[What is required]
The entire listing below should be output exactly as it stands.

•••••

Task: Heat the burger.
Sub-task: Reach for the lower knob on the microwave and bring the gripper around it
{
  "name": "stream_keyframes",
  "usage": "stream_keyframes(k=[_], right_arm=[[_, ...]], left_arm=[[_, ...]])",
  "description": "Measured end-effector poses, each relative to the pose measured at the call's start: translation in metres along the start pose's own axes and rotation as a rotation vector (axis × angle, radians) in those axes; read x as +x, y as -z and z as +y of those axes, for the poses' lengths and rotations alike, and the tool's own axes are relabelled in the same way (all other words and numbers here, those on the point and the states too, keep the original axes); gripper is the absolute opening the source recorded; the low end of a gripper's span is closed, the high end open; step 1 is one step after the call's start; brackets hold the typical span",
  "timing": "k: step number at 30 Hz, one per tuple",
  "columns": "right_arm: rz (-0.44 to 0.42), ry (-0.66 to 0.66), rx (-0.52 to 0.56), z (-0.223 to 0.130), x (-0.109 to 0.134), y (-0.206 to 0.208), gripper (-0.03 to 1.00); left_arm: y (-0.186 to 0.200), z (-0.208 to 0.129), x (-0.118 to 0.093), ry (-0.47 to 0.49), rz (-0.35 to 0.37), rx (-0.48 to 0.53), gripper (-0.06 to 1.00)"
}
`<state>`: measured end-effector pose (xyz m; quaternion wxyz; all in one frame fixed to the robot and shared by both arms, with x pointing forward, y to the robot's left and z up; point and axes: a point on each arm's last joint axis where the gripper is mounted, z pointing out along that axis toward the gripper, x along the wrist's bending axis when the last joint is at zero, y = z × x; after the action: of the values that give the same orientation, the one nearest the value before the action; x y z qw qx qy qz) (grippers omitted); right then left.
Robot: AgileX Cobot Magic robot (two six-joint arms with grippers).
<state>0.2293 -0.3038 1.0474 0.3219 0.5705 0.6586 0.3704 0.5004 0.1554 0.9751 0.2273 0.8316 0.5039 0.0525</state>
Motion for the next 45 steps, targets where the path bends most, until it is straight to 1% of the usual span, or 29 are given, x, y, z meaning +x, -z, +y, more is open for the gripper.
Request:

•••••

[Reply]
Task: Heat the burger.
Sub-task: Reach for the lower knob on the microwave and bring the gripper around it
{
  "name": "stream_keyframes",
  "usage": "stream_keyframes(k=[_], right_arm=[[_, ...]], left_arm=[[_, ...]])",
  "description": "Measured end-effector poses, each relative to the pose measured at the call's start: translation in metres along the start pose's own axes and rotation as a rotation vector (axis × angle, radians) in those axes; read x as +x, y as -z and z as +y of those axes, for the poses' lengths and rotations alike, and the tool's own axes are relabelled in the same way (all other words and numbers here, those on the point and the states too, keep the original axes); gripper is the absolute opening the source recorded; the low end of a gripper's span is closed, the high end open; step 1 is one step after the call's start; brackets hold the typical span",
  "timing": "k: step number at 30 Hz, one per tuple",
  "columns": "right_arm: rz (-0.44 to 0.42), ry (-0.66 to 0.66), rx (-0.52 to 0.56), z (-0.223 to 0.130), x (-0.109 to 0.134), y (-0.206 to 0.208), gripper (-0.03 to 1.00); left_arm: y (-0.186 to 0.200), z (-0.208 to 0.129), x (-0.118 to 0.093), ry (-0.47 to 0.49), rz (-0.35 to 0.37), rx (-0.48 to 0.53), gripper (-0.06 to 1.00)"
}
`<state>`: measured end-effector pose (xyz m; quaternion wxyz; all in one frame fixed to the robot and shared by both arms, with x pointing forward, y to the robot's left and z up; point and axes: a point on each arm's last joint axis where the gripper is mounted, z pointing out along that axis toward the gripper, x along the wrist's bending axis when the last joint is at zero, y = z × x; after the action: of the values that give the same orientation, the one nearest the value before the action; x y z qw qx qy qz) (grippers omitted); right then left.
Robot: AgileX Cobot Magic robot (two six-joint arms with grippers).
<state>0.2293 -0.3038 1.0474 0.3219 0.5705 0.6586 0.3704 0.5004 0.1554 0.9751 0.2273 0.8316 0.5039 0.0525</state>
Motion for the next 45 steps, targets where the path bends most, until it is straight to 1% of the usual span, or 29 are given, x, y, z meaning +x, -z, +y, more is open for the gripper.
Request:

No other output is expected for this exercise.